A rain leader is a pipe that is connected to the rain gutter downspouts. The pipe is then connected to your sewer service. When it rains or when the snow on your roof melts the water travels down the gutters, into the rain leaders, and finally into the sewer main.
As a 100% natural source of nitrogen, phosphorus and calcium, bone meal fertilizer promotes plants’ root development while also stimulating blooming. It is essential for planting and transplanting all plants from bulbs to trees. For best results, apply your bone meal directly into the soil when planting.
For very low maintenance, perennials are the way to go. Plant once and these plants usually come back from year to year. However, perennials only flower at certain times during the summer which means you must carefully plan your garden so that you have flowers always. The benefit of planting annuals is that they flower all summer long. The ideal garden is a mixture of annuals and perennials. This gives a very good show for the gardener.
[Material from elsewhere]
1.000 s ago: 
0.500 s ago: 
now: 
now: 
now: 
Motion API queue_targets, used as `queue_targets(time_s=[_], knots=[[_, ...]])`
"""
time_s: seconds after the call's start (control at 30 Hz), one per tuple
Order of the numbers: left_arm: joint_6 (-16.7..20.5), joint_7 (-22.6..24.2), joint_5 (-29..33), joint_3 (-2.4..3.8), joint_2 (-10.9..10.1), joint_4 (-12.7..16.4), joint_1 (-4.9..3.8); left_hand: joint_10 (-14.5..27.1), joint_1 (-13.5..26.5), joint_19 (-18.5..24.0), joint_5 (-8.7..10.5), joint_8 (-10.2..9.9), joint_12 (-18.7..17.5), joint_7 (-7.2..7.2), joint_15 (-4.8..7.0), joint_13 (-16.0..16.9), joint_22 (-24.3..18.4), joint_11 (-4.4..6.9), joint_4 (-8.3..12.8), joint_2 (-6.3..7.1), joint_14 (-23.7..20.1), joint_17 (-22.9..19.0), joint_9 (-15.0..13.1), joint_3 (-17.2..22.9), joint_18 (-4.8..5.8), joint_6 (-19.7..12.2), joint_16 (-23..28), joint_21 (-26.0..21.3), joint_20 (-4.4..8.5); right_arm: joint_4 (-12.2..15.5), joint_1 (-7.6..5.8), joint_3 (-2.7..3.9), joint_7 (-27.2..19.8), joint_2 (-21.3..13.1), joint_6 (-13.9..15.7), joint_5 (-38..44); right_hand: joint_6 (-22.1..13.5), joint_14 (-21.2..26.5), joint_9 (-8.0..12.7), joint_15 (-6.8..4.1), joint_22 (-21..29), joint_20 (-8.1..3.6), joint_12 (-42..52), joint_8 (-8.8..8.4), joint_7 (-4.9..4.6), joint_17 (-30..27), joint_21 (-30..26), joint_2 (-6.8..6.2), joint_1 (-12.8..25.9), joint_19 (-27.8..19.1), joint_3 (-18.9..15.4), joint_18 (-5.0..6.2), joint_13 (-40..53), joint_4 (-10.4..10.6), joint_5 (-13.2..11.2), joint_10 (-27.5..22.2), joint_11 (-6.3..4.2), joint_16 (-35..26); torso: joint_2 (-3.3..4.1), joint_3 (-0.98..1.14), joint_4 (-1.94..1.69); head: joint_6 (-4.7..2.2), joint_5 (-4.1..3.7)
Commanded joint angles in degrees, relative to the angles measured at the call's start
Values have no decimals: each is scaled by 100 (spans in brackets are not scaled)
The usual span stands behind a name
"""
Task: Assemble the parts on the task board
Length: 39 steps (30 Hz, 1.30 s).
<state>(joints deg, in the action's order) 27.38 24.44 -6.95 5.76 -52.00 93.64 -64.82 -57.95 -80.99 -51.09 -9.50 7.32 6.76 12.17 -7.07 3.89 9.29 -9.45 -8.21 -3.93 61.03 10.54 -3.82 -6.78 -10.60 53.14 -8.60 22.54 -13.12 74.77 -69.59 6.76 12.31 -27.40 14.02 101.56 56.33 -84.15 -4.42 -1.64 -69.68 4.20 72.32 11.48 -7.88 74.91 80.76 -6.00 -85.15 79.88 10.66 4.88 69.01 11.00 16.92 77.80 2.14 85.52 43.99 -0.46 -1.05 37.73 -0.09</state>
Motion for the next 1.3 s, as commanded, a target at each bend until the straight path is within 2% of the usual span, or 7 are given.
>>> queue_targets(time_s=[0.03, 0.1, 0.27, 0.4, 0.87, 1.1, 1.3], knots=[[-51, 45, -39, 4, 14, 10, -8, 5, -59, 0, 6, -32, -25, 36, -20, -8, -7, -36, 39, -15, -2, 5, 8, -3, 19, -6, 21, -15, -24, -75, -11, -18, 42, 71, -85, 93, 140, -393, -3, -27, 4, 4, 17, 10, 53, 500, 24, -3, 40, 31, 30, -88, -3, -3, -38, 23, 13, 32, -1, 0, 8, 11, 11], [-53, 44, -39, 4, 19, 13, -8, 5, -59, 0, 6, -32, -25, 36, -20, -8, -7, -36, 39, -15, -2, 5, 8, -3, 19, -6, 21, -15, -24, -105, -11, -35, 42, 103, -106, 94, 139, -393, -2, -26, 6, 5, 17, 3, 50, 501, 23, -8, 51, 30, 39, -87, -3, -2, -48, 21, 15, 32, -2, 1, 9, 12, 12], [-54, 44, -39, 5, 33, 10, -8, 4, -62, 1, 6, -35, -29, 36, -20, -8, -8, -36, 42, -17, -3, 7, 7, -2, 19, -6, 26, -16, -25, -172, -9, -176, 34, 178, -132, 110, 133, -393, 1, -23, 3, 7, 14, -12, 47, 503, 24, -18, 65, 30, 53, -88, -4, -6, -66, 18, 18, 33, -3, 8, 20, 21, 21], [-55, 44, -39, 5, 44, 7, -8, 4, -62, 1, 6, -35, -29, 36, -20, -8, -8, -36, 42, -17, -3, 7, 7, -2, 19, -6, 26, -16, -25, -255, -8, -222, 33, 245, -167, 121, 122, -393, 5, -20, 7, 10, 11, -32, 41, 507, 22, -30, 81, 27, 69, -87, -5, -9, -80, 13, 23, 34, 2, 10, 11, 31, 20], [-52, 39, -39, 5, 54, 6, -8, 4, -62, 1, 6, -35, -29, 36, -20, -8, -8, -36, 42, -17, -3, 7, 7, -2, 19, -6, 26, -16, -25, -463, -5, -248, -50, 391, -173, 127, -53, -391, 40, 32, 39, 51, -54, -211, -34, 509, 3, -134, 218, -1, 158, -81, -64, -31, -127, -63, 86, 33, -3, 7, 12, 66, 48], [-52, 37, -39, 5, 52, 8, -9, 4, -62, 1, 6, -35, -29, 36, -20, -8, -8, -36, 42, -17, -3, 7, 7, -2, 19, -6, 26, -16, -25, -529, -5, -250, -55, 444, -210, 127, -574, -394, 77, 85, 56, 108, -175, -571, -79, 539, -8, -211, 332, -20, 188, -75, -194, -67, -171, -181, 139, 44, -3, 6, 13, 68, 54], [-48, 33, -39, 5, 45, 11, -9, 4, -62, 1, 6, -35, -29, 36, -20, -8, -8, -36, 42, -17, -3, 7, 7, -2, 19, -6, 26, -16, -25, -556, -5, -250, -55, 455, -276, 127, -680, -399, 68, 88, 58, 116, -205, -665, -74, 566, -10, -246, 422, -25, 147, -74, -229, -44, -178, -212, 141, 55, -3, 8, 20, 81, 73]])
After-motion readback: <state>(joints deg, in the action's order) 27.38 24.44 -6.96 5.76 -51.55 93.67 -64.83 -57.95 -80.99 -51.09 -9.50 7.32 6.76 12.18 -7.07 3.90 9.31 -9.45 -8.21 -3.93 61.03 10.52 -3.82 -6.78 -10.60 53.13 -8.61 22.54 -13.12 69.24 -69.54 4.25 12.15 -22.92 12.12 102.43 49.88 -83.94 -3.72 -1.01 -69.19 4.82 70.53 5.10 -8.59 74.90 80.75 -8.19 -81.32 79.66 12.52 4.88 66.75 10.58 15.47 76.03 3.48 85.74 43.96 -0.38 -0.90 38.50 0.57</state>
Mulch plays a fundamental role in promoting healthy plant growth. Mulch helps to reduce loss of moisture from the soil through evaporation & enabling soil water retention. The soil can experience considerably cooler temperatures arising from the presence of mulch especially during the hot summer months. Another benefit is the mulch protects the soil from erosion and crusting over. This allows for better air and water penetration creating a looser soil.
An easy way to keep your hanging baskets in tip-top shape is by adding a top dressing of slow-release fertilizer. We recommend organic fertilizers, such as compost, you may also use a liquid fertilizer. Keep in mind that frequent watering flushes nutrients from the soil rather quickly and fertilizing will help replenish which is lost. It is important to deadhead all the old faded flowers after they have bloomed.
When flowers have gone past and plants begin to form seeds, in some cases, deadheading and cutting off the spent flowers can encourage more blooms. If you allow plants to form seeds, their energies will focus on that process. Cut back flowers that have faded and you can get more flowers or more robust plants.
Most annuals will produce more blooms if you regularly deadhead them. Cut the flowering stem back to a healthy leaf. Some perennials also will repeat bloom or continue blooming if you deadhead them, particularly those that bloom on stems that also bear leaves. In the case of perennials, deadheading often will cause plants to become bushier and more compact.
You can change the grades of your lawn to make it more user friendly or to correct drainage issues. It is important that you have positive drainage away from buildings and towards drainage outlets. When grading your lawn, you may also need to consider leaving enough space for the addition of soil amendments if the quality of your soil needs improvement
"The beauty is in the blades, but the 'action' is in the roots," is a good adage to remember when growing grass. The value of proper site preparation and soil improvement, before any planting takes place, is that it will be easier for the grass roots to establish deeply and evenly. Deep roots will make the lawn more drought resistant, a more efficient water and nutrient user and denser as new grass plant shoots emerge, A dense lawn will crowd out weeds and better resist insects and diseases.
Use turf builder fertilizer under the new sod. Its high phosphorus content promotes a strong root system, which in turn promotes a thick and healthy established lawn. Turf builder fertilizer enhances the development of new sod by supplying essential nutrients in accessible locations near the roots.
Once installed, your new lawn should be kept on a scheduled watering regimen for two weeks to insure good root development. Then gradually decrease your watering time. Don’t let the new sod dry out completely, but gradually decreasing water will cause the roots to grow deeper to find water. This helps ensure a well-rooted healthy lawn.